Tuttavia, il funzionamento della mente è un mistero: alcune donne “sanno” effettivamente di essere incinte e cominciano a sentirsi diverse dal momento esatto del concepimento.

Cosa fare quando si verificano le perdite di perdite da impianto?

Aspetta e non lasciarti prendere dall’ansia. Per la maggior parte delle donne, le perdite da impianto si risolvono dopo un giorno o due, senza recidive. Difficilmente saranno tali da richiedere l’uso di un assorbente, tuttavia molte donne preferiscono usare anche solo un salvaslip per sentirsi sicure e a proprio agio.

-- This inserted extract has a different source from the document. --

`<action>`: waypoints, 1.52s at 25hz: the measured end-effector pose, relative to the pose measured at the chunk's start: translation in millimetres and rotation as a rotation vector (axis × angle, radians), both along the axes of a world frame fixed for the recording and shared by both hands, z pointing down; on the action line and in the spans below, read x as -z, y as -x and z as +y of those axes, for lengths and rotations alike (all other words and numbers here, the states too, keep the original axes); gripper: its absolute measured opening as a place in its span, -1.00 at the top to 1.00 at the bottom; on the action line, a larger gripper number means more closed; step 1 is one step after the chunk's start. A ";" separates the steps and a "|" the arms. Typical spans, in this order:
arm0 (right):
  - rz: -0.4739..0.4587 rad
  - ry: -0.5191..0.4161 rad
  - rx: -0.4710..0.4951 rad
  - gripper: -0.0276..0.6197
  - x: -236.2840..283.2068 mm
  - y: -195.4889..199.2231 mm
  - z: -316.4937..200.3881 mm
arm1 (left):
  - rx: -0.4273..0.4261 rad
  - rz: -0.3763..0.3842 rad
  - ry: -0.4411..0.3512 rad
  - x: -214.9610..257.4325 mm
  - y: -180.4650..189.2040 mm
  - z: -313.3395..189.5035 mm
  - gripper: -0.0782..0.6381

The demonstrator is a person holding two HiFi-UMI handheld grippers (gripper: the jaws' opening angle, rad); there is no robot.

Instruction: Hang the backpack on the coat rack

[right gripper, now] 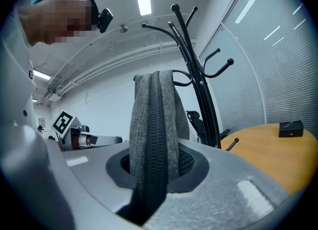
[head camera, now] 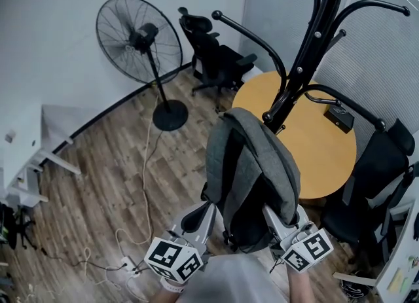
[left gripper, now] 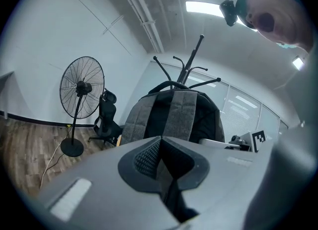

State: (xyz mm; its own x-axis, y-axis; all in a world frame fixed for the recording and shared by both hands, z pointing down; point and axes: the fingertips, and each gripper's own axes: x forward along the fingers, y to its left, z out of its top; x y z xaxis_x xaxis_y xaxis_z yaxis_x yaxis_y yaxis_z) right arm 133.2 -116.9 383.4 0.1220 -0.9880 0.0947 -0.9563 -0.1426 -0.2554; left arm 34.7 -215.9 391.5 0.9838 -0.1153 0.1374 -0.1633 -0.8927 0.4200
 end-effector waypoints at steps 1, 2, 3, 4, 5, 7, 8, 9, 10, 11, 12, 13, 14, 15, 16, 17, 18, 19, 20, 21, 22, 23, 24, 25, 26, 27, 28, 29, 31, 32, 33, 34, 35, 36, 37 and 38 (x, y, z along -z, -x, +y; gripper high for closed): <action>-0.004 -0.002 -0.001 0.64 0.5 -2.0 2.0 | -0.002 -0.001 0.001 -0.3 -1.7 1.5 0.73; -0.008 -0.005 -0.003 0.64 0.9 -4.3 3.9 | -0.004 -0.002 0.001 -0.6 -3.8 3.0 0.73; -0.014 -0.008 -0.005 0.64 1.4 -6.8 5.6 | -0.006 -0.002 0.001 -0.7 -6.2 4.2 0.73; -0.020 -0.012 -0.008 0.64 1.8 -9.1 7.2 | -0.009 -0.003 0.001 -0.7 -8.4 5.2 0.73; -0.026 -0.016 -0.010 0.64 2.0 -11.0 8.7 | -0.011 -0.002 0.001 -0.5 -10.2 6.1 0.73; -0.040 -0.025 -0.014 0.64 2.5 -13.7 11.6 | -0.015 -0.001 0.002 0.0 -12.9 7.9 0.73; -0.044 -0.028 -0.015 0.64 3.0 -14.5 12.9 | -0.018 -0.001 0.002 0.1 -14.3 9.0 0.73; -0.046 -0.030 -0.015 0.64 3.7 -15.1 14.1 | -0.022 -0.002 0.002 0.0 -15.7 10.3 0.73; -0.049 -0.033 -0.015 0.64 4.5 -15.7 15.3 | -0.026 -0.003 0.002 -0.2 -17.2 11.9 0.73; -0.054 -0.036 -0.016 0.64 5.5 -16.6 16.8 | -0.029 -0.004 0.004 -0.6 -18.6 13.8 0.73; -0.060 -0.041 -0.019 0.64 6.7 -18.4 18.5 | -0.033 -0.004 0.005 -0.8 -20.3 15.5 0.73; -0.070 -0.048 -0.025 0.64 8.1 -21.1 20.4 | -0.037 -0.004 0.005 -0.7 -22.1 16.9 0.73; -0.082 -0.057 -0.033 0.64 9.5 -25.0 22.5 | -0.040 -0.003 0.004 -0.2 -23.9 17.8 0.73; -0.098 -0.067 -0.042 0.64 10.6 -29.5 24.4 | -0.042 -0.002 0.003 0.3 -25.5 18.0 0.73; -0.114 -0.074 -0.050 0.64 10.8 -33.9 26.1 | -0.043 -0.002 0.002 0.5 -26.9 17.9 0.73; -0.127 -0.077 -0.057 0.64 9.9 -37.7 27.4 | -0.045 -0.002 0.003 0.0 -28.1 17.8 0.73; -0.137 -0.074 -0.061 0.64 8.3 -40.5 28.3 | -0.047 -0.004 0.005 -0.7 -29.6 18.3 0.73; -0.139 -0.068 -0.061 0.64 6.4 -42.4 28.9 | -0.051 -0.007 0.007 -1.0 -31.6 19.4 0.73; -0.137 -0.061 -0.059 0.64 4.7 -43.6 29.0 | -0.054 -0.008 0.006 -0.5 -34.0 20.9 0.73; -0.134 -0.057 -0.057 0.64 3.7 -44.5 28.8 | -0.058 -0.008 0.004 0.9 -36.5 22.3 0.73; -0.131 -0.056 -0.056 0.64 3.2 -45.6 28.4 | -0.061 -0.006 -0.001 2.6 -38.9 23.3 0.73; -0.131 -0.059 -0.057 0.64 2.9 -47.2 27.8 | -0.063 -0.004 -0.005 4.0 -41.0 23.9 0.73; -0.132 -0.062 -0.056 0.64 2.3 -49.0 27.3 | -0.065 -0.002 -0.008 4.9 -42.9 24.2 0.73; -0.136 -0.065 -0.055 0.64 1.3 -50.5 27.0 | -0.066 -0.001 -0.009 4.9 -44.3 24.7 0.73; -0.142 -0.068 -0.052 0.64 -0.1 -51.6 26.7 | -0.067 -0.002 -0.009 4.3 -45.3 25.5 0.73; -0.150 -0.070 -0.050 0.64 -1.5 -52.5 26.6 | -0.067 -0.004 -0.007 3.5 -45.7 26.3 0.73; -0.158 -0.072 -0.048 0.64 -3.0 -53.4 26.2 | -0.068 -0.007 -0.006 2.7 -46.0 27.0 0.73; -0.167 -0.074 -0.047 0.64 -4.4 -54.5 25.4 | -0.067 -0.009 -0.004 2.0 -46.2 27.4 0.73; -0.182 -0.071 -0.046 0.64 -8.2 -57.6 22.8 | -0.063 -0.011 0.001 1.0 -46.8 27.4 0.73; -0.187 -0.067 -0.048 0.64 -10.3 -59.6 21.0 | -0.060 -0.011 0.003 0.9 -47.1 26.8 0.73; -0.191 -0.064 -0.051 0.64 -12.1 -62.1 18.6 | -0.057 -0.010 0.004 1.4 -47.5 25.6 0.73; -0.192 -0.062 -0.054 0.64 -13.7 -65.2 15.5 | -0.053 -0.009 0.002 2.3 -48.1 23.9 0.73; -0.191 -0.060 -0.058 0.64 -15.3 -68.5 12.1 | -0.050 -0.007 -0.002 3.3 -48.7 22.1 0.73; -0.189 -0.058 -0.062 0.64 -17.2 -71.8 8.9 | -0.047 -0.005 -0.005 4.3 -49.1 20.9 0.73; -0.186 -0.055 -0.066 0.64 -19.5 -74.5 6.5 | -0.045 -0.005 -0.008 4.8 -49.0 20.4 0.73; -0.181 -0.051 -0.070 0.64 -22.2 -76.8 4.5 | -0.043 -0.005 -0.008 5.0 -48.4 20.1 0.73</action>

Quando le perdite da impianto sono motivo di preoccupazione?

Se le perdite cominciano ad essere più abbondanti, presentano coaguli o diventano di color rosso vivo, è opportuno chiedere il parere del medico. Ogni perdita accompagnata da mal di schiena, crampi addominali, dolore, nausea e/o dolore alla spalla necessita di un approfondimento medico. Questi sintomi possono indicare una gravidanza ectopica o un aborto.

Come già detto, di solito le perdite da impianto si risolvono dopo un paio di giorni. Non si prolungano nel tempo e non necessitano di cure speciali. È consigliabile annotare la o le date in cui si sono manifestate, e rapportarle al primo giorno dell’ultimo ciclo mestruale normale.

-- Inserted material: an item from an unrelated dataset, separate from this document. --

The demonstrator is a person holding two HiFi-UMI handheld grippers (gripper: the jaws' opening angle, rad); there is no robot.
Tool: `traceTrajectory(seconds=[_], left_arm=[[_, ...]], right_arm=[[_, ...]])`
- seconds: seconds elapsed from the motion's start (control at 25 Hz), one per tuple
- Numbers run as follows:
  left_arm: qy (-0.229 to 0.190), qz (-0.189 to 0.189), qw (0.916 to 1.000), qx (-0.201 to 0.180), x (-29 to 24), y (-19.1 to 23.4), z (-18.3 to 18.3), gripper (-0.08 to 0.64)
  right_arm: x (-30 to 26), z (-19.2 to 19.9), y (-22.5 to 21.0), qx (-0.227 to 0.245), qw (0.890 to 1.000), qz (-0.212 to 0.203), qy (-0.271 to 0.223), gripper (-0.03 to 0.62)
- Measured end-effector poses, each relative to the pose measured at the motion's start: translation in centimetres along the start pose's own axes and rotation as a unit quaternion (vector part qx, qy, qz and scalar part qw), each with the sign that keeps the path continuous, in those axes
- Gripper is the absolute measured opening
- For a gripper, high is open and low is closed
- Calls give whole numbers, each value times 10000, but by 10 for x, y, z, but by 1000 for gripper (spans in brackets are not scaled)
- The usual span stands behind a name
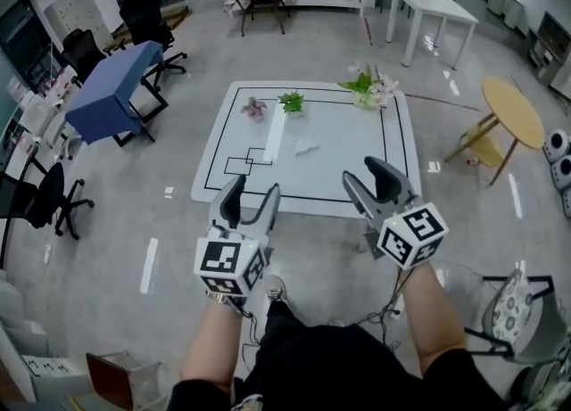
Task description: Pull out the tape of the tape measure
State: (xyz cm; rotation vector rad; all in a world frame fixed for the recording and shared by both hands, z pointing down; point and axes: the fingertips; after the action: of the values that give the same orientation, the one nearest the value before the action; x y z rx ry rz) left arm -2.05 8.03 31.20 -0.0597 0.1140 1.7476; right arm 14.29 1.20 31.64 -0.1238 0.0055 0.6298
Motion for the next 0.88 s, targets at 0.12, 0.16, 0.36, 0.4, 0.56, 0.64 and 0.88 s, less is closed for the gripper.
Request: traceTrajectory(seconds=[0.12, 0.16, 0.36, 0.4, 0.56, 0.64, 0.88], left_arm=[[28, 148, 9999, 10, -21, 26, 0, 250], [33, 190, 9998, 6, -28, 36, 0, 252], [101, 439, 9989, 85, -65, 86, 2, 256], [129, 507, 9986, 122, -73, 95, 4, 256], [201, 722, 9970, 199, -94, 125, 8, 256], [199, 813, 9963, 205, -102, 140, 7, 256], [211, 1083, 9936, 245, -125, 176, 7, 256]], right_arm=[[-29, 1, -5, -51, 9998, 161, 120, 213], [-39, 2, -8, -63, 9996, 212, 160, 216], [-89, 9, -22, -123, 9983, 480, 294, 221], [-98, 10, -24, -139, 9978, 552, 329, 221], [-127, 9, -29, -235, 9955, 818, 410, 219], [-141, 10, -29, -260, 9946, 912, 421, 219], [-180, 10, -30, -245, 9925, 1116, 425, 219]])
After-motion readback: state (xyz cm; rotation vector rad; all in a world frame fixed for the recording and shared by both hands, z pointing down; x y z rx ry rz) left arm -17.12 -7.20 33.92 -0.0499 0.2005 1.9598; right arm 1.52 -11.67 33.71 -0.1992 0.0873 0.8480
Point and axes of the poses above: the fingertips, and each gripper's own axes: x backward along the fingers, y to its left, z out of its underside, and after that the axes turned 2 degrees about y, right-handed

Questo permette di “unire i puntini” e identificare il momento della fecondazione e quello dell’annidamento dell’embrione nella parete uterina vascolarizzata.

Di cos’altro potrebbe trattarsi?

Le possibilità sono molteplici, tuttavia le più comuni includono:

  • Le normali mestruazioni, con leggero anticipo.
  • Sanguinamento atipico, probabilmente metrorragia.
  • Fenomeno dovuto a contraccettivi ormonali come la pillola, più frequentemente all’inizio della contraccezione ormonale.
  • Infezione dell’utero o della vagina, che causa il sanguinamento.
  • Rapporto sessuale violento, con conseguente abrasione.
  • Perdita di sangue dall’uretra o dall’ano, piuttosto che dalla vagina.

Ricorda:

  • Le perdite da impianto si verificano per il 10-15% delle donne, non sei l’unica.
  • Può essere utile cercare di visualizzare il processo di annidamento dell’embrione nella parete uterina ricca di sangue.
  • Se ti fa stare meglio, prenditi uno o due giorni di riposo.
  • Segna le date delle perdite sul calendario; nei prossimi sette giorni tutto potrebbe acquisire un senso.
  • Qualche volta le perdite da impianto sono seguite da un normale ciclo. Dopo le prime settimane, la gravidanza non si è sviluppata e per qualche motivo l’impianto si è interrotto o non è progredito come previsto.

E in caso di qualsiasi dubbio, consulta il medico!